I am in Denver today, where I spoke on a late night talk radio show on Clear Channel, before my bookstore appearance here tomorrow night. The topics we covered in the show included large, complex systems such as the global financial system and what happens when they collapse. The host of the show said that he had a "pessimistic" perspective, looking over history as a series of failures leading to wars and revolutions. I said that my approach was to think of history from a design science point of view: The designer develops a prototype in the laboratory, and watches it work for a while until it breaks down, then builds a new model to address the flaws of the old one. Governments, political and economic systems are, in a sense, experiments in human social design where we explore different ways to make these odd, alienated little units of individual consciousness collaborate and work together for the greater good. Although the wreckage from past experiments have been costly in terms of human lives and suffering, it is also not surprising we haven't gotten it right yet. The human species hasn't been at it very long.
Recently, friends of mine (James Mathers, Paradox, and Raven of Datrium) have been focusing on one metaphor for the type of transformation we appear to be facing as a species: The transition from caterpillar to butterfly. Once the caterpillar is in the cocoon, the entire body of the caterpillar melts down entirely into jelly and a small group of what are called "imaginal cells" propagate the genetic information that leads to the reorganization of this mass into a butterfly. These imaginal cells are attacked by the caterpillar's immune system as a threat, but are able to distribute their DNA to ever-larger groupings of cells, until a new instruction code is introduced. In this transmutation, the insect goes from rapacious consumer to elegant pollinator, and is lifted off the earth by gaining the added dimension of flight.
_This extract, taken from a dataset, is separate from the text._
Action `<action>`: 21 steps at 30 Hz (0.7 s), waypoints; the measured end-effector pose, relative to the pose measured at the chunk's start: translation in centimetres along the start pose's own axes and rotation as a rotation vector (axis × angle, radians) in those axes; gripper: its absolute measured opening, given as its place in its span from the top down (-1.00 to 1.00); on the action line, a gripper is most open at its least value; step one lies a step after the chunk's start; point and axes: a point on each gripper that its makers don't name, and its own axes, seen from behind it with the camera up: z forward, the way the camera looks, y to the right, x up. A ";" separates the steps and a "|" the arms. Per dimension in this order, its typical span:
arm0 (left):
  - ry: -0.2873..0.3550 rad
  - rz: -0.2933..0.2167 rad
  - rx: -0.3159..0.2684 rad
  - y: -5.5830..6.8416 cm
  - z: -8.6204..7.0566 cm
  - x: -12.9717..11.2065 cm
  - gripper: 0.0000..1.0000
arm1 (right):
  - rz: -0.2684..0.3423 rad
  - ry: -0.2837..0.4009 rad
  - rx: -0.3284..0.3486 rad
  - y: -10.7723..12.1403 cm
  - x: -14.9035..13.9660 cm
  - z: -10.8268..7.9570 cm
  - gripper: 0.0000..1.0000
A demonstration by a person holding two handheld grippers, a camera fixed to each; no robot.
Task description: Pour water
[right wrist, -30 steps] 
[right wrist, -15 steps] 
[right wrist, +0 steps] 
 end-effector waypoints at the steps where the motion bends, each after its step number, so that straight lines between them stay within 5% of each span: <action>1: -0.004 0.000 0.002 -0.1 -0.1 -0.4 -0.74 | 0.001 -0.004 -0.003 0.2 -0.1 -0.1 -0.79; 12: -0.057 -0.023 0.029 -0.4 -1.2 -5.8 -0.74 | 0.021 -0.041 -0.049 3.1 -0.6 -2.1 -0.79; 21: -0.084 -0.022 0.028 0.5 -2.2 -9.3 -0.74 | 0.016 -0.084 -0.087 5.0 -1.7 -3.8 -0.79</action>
Many people have used the term "dimensional shift" to describe what we may experience on a species level as we pass through the 2012 portal or transition from the Hopi's Fourth to Fifth World. I sometimes find all of this to be maddeningly abstract and indistinct. What do we mean by "dimension?" However, the caterpillar to butterfly metaphor is interesting because in this mutation, the caterpillar actually gains a literal extra dimension of vertical movement, and no longer needs to crawl.
If we were reliably able to access one extra sensory capacity, that in itself might qualify as a shift of "dimension" for instance, if we became capable of coherent telepathic rapport, or suddenly evolved to perceive another spectrum of color or light. These types of new perceptual modalities can occur temporarily during psychedelic journeys it is conceivable that these aspects of the psychedelic experience are a kind of harbinger or indicator of some kind of transition that will be accessible to the wider species mind, at a certain juncture. The evolution of more refined sensory capacities is still mysterious. Some theorists argue that our ability to perceive the entire range of colors we now see only occurred within the last ten thousand years, and before that green and blue were indistinguishable. If this was the case, it would have been more like a quantum jump as a species rather than a trait developed through standard evolutionary models. The evolution of language is another similar conundrum for scientists and theorists, as I discussed in my 2012 book.
Perhaps it is possible if, as I have theorized in previous works, we are transitioning from the physical to the psychic phase of our evolution as a species, a range of modifications of our sensory mechanisms and biological organism could become almost simultaneously available to us or our immediate descendants. In a sense, the evolution of biotechnology which often seems to me to be threatening and potentially dehumanizing might instead be revealed as a logical advance of our natural evolution. As Barbara Marx Hubbard notes, "conscious evolution" is the "evolution of evolution, from unconscious to conscious choice." Perhaps in the end the dualistic divide between technology and nature will be superseded entirely, as we graduate to the next phase of conscious life accompanied by a liberated capacity for transforming the physical organism.
It is hard to decide whether such a development is desirable or repugnant perhaps it is both.